= Beginning of Section =
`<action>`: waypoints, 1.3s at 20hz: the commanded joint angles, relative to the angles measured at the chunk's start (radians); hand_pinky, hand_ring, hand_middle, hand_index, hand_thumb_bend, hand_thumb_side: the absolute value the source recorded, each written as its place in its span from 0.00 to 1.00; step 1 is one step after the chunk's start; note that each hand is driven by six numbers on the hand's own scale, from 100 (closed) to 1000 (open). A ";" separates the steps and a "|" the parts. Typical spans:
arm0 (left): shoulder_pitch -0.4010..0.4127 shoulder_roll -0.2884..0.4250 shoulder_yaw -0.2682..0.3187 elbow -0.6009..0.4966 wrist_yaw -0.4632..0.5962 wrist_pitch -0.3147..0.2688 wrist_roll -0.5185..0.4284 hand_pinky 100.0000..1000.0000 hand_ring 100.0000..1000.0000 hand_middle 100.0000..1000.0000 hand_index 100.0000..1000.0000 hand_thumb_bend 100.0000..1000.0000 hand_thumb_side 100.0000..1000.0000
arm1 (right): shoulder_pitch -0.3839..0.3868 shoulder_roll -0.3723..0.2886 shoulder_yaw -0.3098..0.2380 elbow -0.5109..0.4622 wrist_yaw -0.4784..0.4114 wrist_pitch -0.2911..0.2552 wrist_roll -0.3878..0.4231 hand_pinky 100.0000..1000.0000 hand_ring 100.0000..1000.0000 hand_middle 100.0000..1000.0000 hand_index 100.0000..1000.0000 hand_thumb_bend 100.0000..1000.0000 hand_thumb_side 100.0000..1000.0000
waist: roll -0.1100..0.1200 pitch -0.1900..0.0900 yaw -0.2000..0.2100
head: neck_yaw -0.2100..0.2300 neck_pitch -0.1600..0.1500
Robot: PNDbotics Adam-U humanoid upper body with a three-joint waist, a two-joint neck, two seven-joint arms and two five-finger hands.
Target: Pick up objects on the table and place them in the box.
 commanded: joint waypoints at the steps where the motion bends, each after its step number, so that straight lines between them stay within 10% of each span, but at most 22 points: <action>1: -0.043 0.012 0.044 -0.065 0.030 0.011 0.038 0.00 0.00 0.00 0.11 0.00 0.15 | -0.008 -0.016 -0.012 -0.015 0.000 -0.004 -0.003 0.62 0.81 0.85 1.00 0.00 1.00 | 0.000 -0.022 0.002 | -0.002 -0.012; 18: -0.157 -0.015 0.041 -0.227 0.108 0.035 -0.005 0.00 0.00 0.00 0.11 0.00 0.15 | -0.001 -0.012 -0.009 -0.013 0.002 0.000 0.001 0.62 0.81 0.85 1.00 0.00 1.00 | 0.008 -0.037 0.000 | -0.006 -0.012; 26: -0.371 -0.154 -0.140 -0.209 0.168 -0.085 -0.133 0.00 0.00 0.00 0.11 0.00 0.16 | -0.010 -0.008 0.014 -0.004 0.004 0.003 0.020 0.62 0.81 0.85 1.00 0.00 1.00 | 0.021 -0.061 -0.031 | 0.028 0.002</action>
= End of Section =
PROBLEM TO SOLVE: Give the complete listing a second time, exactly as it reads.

FINAL ANSWER:
`<action>`: waypoints, 1.3s at 20hz: the commanded joint angles, relative to the angles measured at the chunk's start (radians); hand_pinky, hand_ring, hand_middle, hand_index, hand_thumb_bend, hand_thumb_side: the absolute value the source recorded, each written as its place in its span from 0.00 to 1.00; step 1 is one step after the chunk's start; note that each hand is driven by six numbers on the hand's own scale, from 100 (closed) to 1000 (open). A ";" separates the steps and a "|" the parts. Typical spans:
arm0 (left): shoulder_pitch -0.4010..0.4127 shoulder_roll -0.2884..0.4250 shoulder_yaw -0.2682..0.3187 elbow -0.6009..0.4966 wrist_yaw -0.4632..0.5962 wrist_pitch -0.3147..0.2688 wrist_roll -0.5185..0.4284 hand_pinky 100.0000..1000.0000 hand_ring 100.0000..1000.0000 hand_middle 100.0000..1000.0000 hand_index 100.0000..1000.0000 hand_thumb_bend 100.0000..1000.0000 hand_thumb_side 100.0000..1000.0000
arm1 (right): shoulder_pitch -0.3839..0.3868 shoulder_roll -0.3723..0.2886 shoulder_yaw -0.3098..0.2380 elbow -0.5109..0.4622 wrist_yaw -0.4784..0.4114 wrist_pitch -0.2911..0.2552 wrist_roll -0.3878..0.4231 hand_pinky 100.0000..1000.0000 hand_ring 100.0000..1000.0000 hand_middle 100.0000..1000.0000 hand_index 100.0000..1000.0000 hand_thumb_bend 100.0000..1000.0000 hand_thumb_side 100.0000..1000.0000
waist: roll -0.1100..0.1200 pitch -0.1900..0.0900 yaw -0.2000..0.2100
head: neck_yaw -0.2100..0.2300 neck_pitch -0.1600..0.1500
Robot: PNDbotics Adam-U humanoid upper body with a three-joint waist, a two-joint neck, two seven-joint arms and two five-finger hands.
Target: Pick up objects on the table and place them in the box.
 commanded: joint waypoints at the steps where the motion bends, each after its step number, so that straight lines between them stay within 10% of each span, but at most 22 points: <action>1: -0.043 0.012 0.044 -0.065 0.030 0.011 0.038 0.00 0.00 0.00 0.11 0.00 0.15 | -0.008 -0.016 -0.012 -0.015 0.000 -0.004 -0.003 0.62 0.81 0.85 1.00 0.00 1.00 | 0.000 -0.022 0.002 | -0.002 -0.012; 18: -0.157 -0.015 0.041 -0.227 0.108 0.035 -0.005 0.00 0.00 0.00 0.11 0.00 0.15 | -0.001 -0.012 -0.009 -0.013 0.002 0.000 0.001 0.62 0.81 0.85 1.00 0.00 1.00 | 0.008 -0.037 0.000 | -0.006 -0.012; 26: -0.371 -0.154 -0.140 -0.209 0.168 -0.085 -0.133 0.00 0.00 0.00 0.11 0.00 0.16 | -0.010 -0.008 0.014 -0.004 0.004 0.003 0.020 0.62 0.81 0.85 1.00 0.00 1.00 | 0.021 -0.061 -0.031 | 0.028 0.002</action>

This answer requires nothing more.